| What to work on |
From the records below, transcribe exactly the lines that begin at the line with "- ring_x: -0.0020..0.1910" and end at the line with "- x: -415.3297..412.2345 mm", both included.

BEGIN Recorded information

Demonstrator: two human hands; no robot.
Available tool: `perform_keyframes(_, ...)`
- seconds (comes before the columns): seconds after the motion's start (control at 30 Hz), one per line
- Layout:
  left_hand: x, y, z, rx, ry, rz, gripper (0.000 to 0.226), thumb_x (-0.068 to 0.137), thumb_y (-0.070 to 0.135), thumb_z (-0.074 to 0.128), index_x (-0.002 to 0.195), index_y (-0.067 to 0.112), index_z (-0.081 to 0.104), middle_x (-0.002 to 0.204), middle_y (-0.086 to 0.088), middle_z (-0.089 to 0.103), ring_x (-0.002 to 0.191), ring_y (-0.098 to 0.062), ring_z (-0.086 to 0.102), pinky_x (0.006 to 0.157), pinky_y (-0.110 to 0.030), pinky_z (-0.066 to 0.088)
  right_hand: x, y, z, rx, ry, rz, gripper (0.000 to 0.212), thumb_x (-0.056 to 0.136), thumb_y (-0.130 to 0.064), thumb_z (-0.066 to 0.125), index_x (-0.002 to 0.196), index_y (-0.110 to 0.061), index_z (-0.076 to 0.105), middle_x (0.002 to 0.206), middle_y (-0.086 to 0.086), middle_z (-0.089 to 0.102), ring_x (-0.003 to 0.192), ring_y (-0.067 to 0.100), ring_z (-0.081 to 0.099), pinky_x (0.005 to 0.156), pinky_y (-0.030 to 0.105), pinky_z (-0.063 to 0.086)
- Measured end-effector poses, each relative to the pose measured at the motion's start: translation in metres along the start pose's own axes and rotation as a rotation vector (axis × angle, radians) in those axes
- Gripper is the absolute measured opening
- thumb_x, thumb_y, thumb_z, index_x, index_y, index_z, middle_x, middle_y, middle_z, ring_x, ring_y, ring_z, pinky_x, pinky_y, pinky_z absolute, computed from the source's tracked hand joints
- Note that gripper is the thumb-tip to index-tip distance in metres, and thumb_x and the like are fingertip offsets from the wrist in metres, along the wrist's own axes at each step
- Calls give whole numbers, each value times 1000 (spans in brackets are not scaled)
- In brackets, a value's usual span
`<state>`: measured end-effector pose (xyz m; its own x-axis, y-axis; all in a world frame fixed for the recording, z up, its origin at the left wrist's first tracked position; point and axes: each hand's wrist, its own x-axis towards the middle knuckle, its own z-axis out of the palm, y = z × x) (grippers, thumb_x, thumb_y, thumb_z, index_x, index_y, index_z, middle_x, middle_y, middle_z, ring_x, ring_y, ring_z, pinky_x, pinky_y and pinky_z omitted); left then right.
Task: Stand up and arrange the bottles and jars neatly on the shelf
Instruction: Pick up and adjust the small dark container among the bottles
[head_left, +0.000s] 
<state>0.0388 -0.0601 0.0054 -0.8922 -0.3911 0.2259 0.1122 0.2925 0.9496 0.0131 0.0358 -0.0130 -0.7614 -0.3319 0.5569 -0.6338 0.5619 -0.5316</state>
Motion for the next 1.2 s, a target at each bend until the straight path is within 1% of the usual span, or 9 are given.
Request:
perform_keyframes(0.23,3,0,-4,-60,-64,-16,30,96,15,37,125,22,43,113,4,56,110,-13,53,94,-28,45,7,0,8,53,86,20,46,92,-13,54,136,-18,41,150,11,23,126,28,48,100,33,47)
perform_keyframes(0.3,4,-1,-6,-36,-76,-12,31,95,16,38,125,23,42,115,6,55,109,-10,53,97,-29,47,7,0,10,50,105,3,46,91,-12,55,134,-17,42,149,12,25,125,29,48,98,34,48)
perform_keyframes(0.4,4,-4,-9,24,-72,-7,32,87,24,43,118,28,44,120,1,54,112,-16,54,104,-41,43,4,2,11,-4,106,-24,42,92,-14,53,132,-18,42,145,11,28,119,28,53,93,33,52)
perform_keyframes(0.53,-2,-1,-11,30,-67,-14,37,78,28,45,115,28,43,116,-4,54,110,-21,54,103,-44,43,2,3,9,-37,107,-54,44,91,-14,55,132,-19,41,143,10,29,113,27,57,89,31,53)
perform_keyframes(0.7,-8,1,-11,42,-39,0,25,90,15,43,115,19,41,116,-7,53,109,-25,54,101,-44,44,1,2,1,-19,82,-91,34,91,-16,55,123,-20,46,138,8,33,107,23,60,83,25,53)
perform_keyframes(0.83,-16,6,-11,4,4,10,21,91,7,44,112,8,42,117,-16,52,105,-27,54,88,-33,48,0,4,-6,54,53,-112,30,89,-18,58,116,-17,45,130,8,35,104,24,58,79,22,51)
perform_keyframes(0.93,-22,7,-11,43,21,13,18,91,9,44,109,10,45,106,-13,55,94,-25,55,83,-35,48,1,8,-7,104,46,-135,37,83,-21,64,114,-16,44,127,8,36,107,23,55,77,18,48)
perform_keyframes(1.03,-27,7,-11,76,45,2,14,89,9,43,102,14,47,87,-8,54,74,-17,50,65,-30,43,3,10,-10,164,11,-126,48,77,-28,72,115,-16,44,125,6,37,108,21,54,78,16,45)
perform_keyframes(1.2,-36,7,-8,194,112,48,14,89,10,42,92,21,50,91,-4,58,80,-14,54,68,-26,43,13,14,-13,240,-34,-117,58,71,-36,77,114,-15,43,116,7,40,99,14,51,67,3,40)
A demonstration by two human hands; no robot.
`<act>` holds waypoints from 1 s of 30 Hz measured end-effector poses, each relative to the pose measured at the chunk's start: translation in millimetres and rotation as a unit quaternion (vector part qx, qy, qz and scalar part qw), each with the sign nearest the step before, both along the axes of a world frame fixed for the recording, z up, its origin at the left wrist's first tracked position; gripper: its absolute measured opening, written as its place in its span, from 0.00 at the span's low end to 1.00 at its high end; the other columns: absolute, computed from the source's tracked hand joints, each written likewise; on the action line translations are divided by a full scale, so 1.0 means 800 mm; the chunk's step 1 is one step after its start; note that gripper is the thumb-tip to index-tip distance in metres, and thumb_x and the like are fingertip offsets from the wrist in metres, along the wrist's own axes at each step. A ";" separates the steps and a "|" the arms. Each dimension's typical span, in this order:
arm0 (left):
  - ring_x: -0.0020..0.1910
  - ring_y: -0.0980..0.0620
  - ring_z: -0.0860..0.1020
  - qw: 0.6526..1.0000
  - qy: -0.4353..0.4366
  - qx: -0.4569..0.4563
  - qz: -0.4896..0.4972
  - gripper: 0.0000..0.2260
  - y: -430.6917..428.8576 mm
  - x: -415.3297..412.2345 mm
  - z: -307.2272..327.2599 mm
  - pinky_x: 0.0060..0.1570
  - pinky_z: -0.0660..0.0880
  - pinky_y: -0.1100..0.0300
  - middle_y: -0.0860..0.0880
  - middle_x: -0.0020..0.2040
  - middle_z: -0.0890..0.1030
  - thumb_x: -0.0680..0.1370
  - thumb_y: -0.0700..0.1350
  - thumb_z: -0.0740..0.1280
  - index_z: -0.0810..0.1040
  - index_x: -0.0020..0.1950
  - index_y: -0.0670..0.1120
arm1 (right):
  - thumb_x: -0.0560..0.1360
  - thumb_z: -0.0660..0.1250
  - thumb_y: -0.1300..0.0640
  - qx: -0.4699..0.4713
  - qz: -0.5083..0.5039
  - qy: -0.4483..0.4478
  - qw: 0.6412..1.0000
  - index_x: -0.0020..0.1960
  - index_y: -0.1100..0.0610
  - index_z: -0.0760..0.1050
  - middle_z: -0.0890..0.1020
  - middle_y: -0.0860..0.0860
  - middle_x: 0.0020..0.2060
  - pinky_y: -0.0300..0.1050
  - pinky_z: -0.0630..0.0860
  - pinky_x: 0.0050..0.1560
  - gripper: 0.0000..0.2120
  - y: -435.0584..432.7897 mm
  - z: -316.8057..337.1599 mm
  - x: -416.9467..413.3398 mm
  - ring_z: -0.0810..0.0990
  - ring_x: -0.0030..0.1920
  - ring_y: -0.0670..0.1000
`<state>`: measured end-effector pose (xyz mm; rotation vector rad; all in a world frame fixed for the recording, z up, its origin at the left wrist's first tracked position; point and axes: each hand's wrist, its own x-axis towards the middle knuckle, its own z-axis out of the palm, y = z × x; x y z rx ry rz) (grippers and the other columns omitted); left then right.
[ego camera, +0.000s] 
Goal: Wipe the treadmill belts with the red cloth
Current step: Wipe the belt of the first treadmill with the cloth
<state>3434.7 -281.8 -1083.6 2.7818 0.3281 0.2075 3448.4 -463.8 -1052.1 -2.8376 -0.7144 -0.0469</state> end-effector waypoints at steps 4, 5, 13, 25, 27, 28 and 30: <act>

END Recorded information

| Solved exercise |
  - ring_x: -0.0020..0.1910
  - ring_y: -0.0980..0.0620
  - ring_z: -0.0860..0.1020
  - qw: 0.6526..1.0000
  - qy: -0.4353..0.4366
  - qx: -0.4569..0.4563
  - qz: -0.4896..0.4972
  - gripper: 0.0000..0.2260
  - y: -430.6917..428.8576 mm
  - x: -415.3297..412.2345 mm

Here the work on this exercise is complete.